→ **Task item**
Would you repeat the listing below exactly, with no pictures in it?

→ **Dataset section**
_ _ _ _ _ _ _

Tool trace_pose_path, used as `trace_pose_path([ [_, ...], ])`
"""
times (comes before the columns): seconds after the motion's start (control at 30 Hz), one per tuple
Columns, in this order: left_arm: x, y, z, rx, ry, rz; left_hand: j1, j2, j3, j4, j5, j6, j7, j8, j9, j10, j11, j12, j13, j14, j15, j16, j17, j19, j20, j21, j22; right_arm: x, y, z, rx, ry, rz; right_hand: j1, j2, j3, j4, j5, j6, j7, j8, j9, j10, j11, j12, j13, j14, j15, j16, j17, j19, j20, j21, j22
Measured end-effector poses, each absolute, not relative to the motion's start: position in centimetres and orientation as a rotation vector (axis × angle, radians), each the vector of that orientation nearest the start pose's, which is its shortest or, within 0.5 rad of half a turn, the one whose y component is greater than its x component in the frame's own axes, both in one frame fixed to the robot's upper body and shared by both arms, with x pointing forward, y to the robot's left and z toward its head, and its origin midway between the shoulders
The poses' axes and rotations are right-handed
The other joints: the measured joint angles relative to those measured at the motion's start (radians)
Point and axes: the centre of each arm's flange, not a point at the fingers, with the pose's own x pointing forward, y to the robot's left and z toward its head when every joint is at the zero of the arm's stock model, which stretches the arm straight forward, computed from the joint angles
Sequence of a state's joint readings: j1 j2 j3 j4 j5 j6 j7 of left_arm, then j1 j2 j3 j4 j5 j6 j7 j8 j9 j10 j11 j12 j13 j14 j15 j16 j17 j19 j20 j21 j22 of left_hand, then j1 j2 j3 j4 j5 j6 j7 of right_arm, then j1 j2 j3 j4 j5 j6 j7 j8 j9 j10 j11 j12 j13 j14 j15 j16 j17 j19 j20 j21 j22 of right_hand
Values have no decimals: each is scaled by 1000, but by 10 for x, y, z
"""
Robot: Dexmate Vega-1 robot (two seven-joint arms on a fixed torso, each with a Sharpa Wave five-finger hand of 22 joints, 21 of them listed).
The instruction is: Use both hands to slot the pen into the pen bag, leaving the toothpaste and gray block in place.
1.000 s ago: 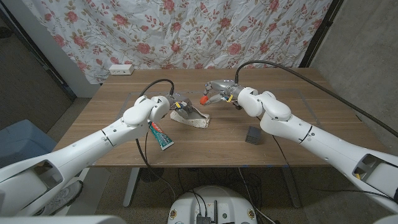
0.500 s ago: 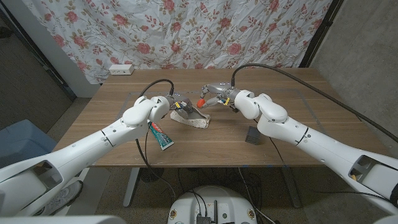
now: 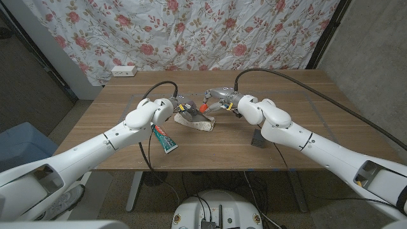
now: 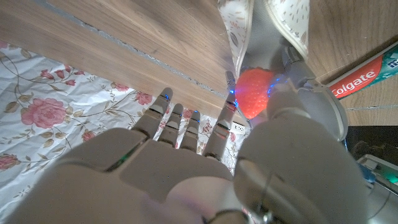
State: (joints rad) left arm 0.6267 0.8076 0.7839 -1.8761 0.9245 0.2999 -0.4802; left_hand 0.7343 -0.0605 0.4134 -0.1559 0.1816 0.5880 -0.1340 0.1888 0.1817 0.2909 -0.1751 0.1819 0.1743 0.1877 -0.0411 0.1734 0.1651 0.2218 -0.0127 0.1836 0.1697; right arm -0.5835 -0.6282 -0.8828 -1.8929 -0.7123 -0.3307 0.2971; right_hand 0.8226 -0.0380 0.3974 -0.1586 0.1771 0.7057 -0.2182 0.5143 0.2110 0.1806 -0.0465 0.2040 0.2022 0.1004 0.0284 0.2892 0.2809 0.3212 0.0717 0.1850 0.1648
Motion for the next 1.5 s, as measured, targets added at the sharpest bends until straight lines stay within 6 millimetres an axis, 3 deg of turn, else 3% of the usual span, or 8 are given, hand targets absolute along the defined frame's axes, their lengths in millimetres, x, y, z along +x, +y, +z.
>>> trace_pose_path([
  [0.8,594,170,18,1916,-398,-121,-4,4,-6,-2,0,0,0,0,0,5,-5,0,0,4,4,0,0,0,0,0,0,573,-54,14,-1589,-639,281,0,0,-3,-3,0,1,-1,-1,-5,0,0,0,-2,0,0,0,0,0,0,0,0],
  [1.07,593,169,17,1915,-402,-123,-8,8,-6,-2,0,4,4,0,0,9,-2,0,0,7,0,0,0,0,0,0,0,574,-53,11,-1596,-623,285,0,0,-7,1,0,-19,18,-12,-3,-6,6,0,0,-4,4,0,0,0,0,0,0],
  [1.5,589,169,13,1912,-398,-115,-8,8,-6,-2,0,4,4,0,0,9,-2,0,0,7,0,0,0,0,0,0,0,569,-47,8,-1605,-626,303,0,0,-14,0,0,-46,23,-22,-7,-11,11,0,0,-11,11,0,5,0,0,0,0],
])
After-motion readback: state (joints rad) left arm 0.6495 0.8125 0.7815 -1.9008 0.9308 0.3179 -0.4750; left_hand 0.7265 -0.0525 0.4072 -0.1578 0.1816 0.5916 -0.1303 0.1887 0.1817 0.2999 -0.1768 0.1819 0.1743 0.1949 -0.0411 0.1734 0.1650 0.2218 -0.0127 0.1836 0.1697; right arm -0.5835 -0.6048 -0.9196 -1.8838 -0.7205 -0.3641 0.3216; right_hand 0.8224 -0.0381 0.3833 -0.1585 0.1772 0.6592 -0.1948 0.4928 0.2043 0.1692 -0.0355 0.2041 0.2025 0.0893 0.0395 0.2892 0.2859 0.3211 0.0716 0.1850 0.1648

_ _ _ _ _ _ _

→ **Reply to the task**
Tool trace_pose_path, used as `trace_pose_path([ [_, ...], ])`
"""
times (comes before the columns): seconds after the motion's start (control at 30 Hz), one per tuple
Columns, in this order: left_arm: x, y, z, rx, ry, rz; left_hand: j1, j2, j3, j4, j5, j6, j7, j8, j9, j10, j11, j12, j13, j14, j15, j16, j17, j19, j20, j21, j22; right_arm: x, y, z, rx, ry, rz; right_hand: j1, j2, j3, j4, j5, j6, j7, j8, j9, j10, j11, j12, j13, j14, j15, j16, j17, j19, j20, j21, j22
Measured end-effector poses, each absolute, not relative to the motion's start: position in centimetres and orientation as a rotation vector (axis × angle, radians), each the vector of that orientation nearest the start pose's, which is its shortest or, within 0.5 rad of half a turn, the one whose y component is greater than its x component in the frame's own axes, both in one frame fixed to the robot's upper body and shared by both arms, with x pointing forward, y to the robot's left and z toward its head, and its origin midway between the shoulders
The poses' axes and rotations are right-handed
The other joints: the measured joint angles relative to those measured at the motion's start (radians)
Point and axes: the centre of each arm's flange, not a point at the fingers, with the pose's own x pointing forward, y to the robot's left and z toward its head when every joint is at the zero of the arm's stock model, which stretches the arm straight forward, computed from the joint angles
Sequence of a state's joint readings: j1 j2 j3 j4 j5 j6 j7 of left_arm, then j1 j2 j3 j4 j5 j6 j7 j8 j9 j10 j11 j12 j13 j14 j15 j16 j17 j19 j20 j21 j22 of left_hand, then j1 j2 j3 j4 j5 j6 j7 of right_arm, then j1 j2 j3 j4 j5 j6 j7 j8 j9 j10 j11 j12 j13 j14 j15 j16 j17 j19 j20 j21 j22 of right_hand
Values have no decimals: each is scaled by 1000, but by 10 for x, y, z
"""
Robot: Dexmate Vega-1 robot (two seven-joint arms on a fixed torso, each with a Sharpa Wave five-finger hand of 22 joints, 21 of them listed).
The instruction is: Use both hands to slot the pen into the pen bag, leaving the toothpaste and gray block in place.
1.000 s ago: 
0.500 s ago: 
now: 
now: 
State: (joints rad) left arm 0.6267 0.8076 0.7839 -1.8761 0.9245 0.2999 -0.4802; left_hand 0.7343 -0.0605 0.4134 -0.1559 0.1816 0.5880 -0.1340 0.1888 0.1817 0.2909 -0.1751 0.1819 0.1743 0.1877 -0.0411 0.1734 0.1651 0.2218 -0.0127 0.1836 0.1697; right arm -0.5835 -0.6282 -0.8828 -1.8929 -0.7123 -0.3307 0.2971; right_hand 0.8226 -0.0380 0.3974 -0.1586 0.1771 0.7057 -0.2182 0.5143 0.2110 0.1806 -0.0465 0.2040 0.2022 0.1004 0.0284 0.2892 0.2809 0.3212 0.0717 0.1850 0.1648
Motion for the next 1.5 s, as measured, targets added at the sharpest bends until straight lines stay within 6 millimetres an axis, 3 deg of turn, else 3% of the usual span, or 8 are given, hand targets absolute along the defined frame's axes, their lengths in millimetres, x, y, z along +x, +y, +z.
>>> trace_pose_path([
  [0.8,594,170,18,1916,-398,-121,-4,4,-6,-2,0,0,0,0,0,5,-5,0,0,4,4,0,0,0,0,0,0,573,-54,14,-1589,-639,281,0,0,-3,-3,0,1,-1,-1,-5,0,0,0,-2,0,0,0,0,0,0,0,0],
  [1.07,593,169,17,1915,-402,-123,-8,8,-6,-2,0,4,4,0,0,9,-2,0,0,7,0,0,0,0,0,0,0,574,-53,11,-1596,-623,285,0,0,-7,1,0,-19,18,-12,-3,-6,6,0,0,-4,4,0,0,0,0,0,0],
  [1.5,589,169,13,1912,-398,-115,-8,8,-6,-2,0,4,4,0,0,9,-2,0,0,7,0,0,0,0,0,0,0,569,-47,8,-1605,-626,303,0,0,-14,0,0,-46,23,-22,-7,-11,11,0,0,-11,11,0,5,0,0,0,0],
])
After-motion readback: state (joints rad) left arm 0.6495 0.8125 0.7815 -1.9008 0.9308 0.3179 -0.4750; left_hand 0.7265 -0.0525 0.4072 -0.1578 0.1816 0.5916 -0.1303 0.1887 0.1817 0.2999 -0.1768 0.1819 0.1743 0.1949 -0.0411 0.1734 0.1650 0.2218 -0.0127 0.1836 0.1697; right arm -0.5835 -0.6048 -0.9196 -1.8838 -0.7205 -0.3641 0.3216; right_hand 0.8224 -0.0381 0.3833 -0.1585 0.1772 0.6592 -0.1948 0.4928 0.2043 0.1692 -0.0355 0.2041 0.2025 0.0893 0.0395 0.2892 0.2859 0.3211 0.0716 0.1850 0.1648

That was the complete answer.